_What the exercise asks:_ Only these lines are needed: the first line of the entries below through the line with "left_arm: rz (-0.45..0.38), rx", each returned exactly.

_Data for analysis:_
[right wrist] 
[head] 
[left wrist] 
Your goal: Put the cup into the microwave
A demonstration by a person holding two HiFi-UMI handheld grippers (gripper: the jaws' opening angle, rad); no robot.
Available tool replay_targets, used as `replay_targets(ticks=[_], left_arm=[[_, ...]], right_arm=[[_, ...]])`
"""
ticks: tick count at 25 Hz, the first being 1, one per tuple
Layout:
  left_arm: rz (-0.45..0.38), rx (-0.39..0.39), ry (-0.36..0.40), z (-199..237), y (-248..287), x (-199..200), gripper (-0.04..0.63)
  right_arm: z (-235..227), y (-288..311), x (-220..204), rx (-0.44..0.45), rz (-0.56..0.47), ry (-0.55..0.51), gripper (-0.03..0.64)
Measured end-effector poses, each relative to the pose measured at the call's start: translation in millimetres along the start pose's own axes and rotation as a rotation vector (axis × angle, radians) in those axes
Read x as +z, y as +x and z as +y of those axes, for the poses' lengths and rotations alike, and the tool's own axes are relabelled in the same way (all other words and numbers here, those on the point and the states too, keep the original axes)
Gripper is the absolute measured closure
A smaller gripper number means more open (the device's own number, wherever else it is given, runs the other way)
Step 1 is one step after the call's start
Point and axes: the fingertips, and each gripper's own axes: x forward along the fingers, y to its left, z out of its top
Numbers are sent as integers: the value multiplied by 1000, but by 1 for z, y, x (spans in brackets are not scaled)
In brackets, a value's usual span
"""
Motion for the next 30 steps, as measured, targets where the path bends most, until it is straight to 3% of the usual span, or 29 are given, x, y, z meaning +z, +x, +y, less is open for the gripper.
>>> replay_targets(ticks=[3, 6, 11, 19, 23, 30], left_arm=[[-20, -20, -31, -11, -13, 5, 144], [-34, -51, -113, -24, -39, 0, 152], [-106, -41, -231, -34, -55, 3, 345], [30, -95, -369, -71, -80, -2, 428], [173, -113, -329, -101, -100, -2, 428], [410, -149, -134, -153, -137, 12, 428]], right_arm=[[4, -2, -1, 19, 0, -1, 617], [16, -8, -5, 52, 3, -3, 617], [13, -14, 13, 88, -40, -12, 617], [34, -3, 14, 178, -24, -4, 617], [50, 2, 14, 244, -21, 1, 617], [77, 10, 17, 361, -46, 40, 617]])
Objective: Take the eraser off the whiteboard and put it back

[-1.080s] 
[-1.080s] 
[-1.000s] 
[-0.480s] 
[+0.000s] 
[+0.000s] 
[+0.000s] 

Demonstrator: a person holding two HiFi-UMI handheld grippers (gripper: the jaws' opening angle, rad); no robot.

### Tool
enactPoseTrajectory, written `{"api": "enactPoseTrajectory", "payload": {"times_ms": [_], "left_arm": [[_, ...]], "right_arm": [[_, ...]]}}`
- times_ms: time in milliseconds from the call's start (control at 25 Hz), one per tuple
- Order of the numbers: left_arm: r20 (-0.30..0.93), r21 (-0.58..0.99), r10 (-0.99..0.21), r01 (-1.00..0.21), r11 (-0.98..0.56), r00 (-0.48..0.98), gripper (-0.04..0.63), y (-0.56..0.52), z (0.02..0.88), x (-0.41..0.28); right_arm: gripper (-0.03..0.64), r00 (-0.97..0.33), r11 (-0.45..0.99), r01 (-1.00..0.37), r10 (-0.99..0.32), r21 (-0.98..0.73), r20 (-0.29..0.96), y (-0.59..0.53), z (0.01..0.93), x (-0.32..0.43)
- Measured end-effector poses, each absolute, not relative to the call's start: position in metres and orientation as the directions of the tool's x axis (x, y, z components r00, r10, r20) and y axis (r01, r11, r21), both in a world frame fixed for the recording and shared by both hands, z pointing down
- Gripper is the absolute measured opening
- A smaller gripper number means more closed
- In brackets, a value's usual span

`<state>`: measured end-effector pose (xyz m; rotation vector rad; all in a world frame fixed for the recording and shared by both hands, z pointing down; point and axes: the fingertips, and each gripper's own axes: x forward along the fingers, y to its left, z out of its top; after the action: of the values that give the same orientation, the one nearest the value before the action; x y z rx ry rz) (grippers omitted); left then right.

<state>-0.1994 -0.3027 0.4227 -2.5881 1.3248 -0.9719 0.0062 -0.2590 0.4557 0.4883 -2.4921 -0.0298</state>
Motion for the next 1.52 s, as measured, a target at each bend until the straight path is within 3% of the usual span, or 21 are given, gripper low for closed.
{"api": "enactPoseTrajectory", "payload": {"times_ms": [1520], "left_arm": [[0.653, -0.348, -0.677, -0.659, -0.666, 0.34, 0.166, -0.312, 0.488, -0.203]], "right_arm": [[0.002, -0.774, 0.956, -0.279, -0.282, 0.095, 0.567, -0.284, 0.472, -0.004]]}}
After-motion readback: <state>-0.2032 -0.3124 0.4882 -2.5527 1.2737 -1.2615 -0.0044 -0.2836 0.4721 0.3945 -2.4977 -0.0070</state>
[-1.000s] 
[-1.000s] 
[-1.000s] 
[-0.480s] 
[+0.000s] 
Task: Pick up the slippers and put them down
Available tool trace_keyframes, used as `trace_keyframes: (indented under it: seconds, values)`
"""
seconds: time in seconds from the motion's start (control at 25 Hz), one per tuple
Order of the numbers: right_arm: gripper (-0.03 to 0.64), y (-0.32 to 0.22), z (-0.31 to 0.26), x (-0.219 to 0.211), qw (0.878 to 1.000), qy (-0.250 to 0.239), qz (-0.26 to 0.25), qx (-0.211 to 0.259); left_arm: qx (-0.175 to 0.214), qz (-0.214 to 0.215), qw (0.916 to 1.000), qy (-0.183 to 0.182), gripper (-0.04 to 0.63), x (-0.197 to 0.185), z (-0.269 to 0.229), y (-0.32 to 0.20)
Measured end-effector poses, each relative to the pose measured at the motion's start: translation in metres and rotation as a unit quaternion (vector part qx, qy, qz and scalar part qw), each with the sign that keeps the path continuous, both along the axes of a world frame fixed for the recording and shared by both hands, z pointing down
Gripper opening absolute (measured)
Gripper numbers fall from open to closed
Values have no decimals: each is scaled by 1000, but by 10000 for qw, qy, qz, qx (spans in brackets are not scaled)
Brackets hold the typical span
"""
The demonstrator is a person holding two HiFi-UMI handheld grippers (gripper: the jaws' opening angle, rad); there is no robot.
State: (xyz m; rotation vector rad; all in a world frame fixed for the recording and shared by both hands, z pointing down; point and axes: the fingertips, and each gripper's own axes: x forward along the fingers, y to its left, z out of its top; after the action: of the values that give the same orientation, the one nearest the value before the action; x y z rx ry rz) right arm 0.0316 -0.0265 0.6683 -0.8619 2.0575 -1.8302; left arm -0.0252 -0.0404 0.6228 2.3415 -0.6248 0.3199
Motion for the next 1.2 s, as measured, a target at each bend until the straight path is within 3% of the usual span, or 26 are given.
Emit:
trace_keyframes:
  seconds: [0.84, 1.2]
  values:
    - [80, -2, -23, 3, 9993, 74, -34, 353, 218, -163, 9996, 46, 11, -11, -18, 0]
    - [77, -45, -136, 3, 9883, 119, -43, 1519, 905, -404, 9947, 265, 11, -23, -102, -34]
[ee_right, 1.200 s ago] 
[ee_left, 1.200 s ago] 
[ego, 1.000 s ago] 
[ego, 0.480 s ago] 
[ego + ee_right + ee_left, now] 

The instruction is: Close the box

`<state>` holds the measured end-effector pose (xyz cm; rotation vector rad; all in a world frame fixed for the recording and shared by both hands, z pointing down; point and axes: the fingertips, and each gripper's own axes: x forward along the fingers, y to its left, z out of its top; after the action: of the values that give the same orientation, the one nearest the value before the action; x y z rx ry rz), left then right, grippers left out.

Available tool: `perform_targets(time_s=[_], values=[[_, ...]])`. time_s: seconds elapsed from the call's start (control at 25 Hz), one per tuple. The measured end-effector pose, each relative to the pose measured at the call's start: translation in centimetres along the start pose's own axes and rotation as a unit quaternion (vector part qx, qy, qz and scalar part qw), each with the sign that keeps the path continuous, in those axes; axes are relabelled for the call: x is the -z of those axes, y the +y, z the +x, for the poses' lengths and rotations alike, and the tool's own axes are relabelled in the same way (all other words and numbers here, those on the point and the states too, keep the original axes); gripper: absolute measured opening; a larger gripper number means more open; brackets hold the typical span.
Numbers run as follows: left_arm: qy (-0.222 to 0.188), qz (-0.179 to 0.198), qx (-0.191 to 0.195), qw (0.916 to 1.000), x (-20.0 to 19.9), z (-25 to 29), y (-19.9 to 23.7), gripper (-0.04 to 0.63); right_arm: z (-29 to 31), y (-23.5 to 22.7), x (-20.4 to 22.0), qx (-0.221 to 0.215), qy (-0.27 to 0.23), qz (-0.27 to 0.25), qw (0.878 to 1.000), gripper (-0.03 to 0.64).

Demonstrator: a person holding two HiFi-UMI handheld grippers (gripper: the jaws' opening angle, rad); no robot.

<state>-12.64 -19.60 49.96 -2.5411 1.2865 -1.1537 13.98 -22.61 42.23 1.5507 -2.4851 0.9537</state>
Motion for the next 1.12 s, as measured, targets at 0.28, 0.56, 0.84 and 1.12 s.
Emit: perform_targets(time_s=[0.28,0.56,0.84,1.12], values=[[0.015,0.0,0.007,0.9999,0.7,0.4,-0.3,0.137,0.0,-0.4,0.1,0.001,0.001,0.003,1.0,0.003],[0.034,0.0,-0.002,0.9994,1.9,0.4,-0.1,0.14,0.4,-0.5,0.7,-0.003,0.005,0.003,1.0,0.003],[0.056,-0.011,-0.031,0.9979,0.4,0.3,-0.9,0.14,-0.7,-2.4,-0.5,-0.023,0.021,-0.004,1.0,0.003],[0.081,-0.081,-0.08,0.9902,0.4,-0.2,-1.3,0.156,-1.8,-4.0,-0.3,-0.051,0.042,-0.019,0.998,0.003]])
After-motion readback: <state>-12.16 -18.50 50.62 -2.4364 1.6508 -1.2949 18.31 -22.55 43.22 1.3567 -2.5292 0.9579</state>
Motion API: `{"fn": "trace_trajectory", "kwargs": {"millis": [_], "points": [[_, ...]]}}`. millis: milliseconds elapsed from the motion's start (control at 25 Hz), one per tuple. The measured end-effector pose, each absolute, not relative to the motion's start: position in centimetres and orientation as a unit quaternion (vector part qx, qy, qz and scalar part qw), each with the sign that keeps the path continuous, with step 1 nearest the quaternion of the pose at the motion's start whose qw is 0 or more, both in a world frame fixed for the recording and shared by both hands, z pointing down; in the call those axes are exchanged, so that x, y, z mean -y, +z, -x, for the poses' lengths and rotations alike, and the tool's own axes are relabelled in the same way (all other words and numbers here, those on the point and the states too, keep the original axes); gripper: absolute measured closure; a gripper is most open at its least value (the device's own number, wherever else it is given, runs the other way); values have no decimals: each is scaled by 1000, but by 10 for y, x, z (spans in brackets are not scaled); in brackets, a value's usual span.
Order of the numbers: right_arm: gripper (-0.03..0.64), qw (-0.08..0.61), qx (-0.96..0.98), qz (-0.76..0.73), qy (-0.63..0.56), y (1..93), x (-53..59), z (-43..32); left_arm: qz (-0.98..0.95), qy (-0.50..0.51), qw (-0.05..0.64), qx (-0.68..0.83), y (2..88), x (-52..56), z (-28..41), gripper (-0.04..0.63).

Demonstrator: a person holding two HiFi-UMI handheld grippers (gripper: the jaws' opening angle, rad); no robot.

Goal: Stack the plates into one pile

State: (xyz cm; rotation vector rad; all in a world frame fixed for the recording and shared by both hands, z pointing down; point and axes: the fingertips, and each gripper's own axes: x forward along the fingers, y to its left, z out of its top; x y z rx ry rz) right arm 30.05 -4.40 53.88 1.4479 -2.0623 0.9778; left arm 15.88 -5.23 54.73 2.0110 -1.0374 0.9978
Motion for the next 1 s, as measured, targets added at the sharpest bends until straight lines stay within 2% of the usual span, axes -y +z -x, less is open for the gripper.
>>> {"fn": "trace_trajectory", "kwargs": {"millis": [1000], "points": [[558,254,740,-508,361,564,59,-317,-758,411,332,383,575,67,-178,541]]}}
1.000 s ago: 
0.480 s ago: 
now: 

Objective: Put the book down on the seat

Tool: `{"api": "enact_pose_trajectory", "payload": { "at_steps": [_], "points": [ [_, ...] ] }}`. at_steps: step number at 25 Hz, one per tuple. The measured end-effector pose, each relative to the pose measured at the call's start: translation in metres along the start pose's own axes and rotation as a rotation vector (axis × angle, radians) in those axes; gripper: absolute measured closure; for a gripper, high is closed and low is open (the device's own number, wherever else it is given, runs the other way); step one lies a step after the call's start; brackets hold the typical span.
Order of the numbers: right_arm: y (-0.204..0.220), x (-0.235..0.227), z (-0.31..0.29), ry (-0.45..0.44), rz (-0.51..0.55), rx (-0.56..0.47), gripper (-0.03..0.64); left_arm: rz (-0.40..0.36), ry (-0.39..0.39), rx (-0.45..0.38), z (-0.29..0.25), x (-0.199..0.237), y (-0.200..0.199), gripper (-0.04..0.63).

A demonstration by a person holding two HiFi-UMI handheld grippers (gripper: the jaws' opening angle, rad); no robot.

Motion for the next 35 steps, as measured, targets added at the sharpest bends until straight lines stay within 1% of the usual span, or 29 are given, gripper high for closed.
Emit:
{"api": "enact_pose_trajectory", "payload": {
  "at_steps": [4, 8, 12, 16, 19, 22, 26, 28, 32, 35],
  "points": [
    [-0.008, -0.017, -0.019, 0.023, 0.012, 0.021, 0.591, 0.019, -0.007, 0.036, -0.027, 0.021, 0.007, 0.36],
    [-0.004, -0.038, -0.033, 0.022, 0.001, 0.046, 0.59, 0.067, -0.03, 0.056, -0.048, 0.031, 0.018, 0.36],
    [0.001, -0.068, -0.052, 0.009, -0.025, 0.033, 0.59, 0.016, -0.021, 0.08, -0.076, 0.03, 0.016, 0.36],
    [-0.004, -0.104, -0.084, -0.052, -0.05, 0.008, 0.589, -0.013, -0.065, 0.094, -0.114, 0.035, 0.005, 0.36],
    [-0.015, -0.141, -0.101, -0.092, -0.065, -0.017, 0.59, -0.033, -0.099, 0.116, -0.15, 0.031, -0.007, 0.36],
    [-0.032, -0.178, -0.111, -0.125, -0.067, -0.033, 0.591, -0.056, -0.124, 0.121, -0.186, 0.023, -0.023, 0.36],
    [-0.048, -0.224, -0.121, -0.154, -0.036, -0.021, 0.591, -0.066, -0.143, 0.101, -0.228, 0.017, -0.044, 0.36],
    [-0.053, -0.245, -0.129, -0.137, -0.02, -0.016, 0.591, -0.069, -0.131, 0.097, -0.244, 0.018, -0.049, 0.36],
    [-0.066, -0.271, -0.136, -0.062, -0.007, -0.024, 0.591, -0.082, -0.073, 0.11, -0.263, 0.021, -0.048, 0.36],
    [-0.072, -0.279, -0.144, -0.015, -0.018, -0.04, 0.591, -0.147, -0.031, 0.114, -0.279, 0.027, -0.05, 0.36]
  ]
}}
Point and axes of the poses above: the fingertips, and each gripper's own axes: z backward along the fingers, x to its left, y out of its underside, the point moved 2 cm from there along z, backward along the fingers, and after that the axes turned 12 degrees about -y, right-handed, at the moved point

_Reply:_
[right wrist] 
[head] 
[left wrist] 
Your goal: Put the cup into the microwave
A demonstration by a person holding two HiFi-UMI handheld grippers (gripper: the jaws' opening angle, rad); no robot.
Available tool replay_targets, used as `replay_targets(ticks=[_], left_arm=[[_, ...]], right_arm=[[_, ...]])`
"""
ticks: tick count at 25 Hz, the first being 1, one per tuple
Layout:
  left_arm: rz (-0.45..0.38), rx (-0.39..0.39), ry (-0.36..0.40), z (-199..237), y (-248..287), x (-199..200), gripper (-0.04..0.63)

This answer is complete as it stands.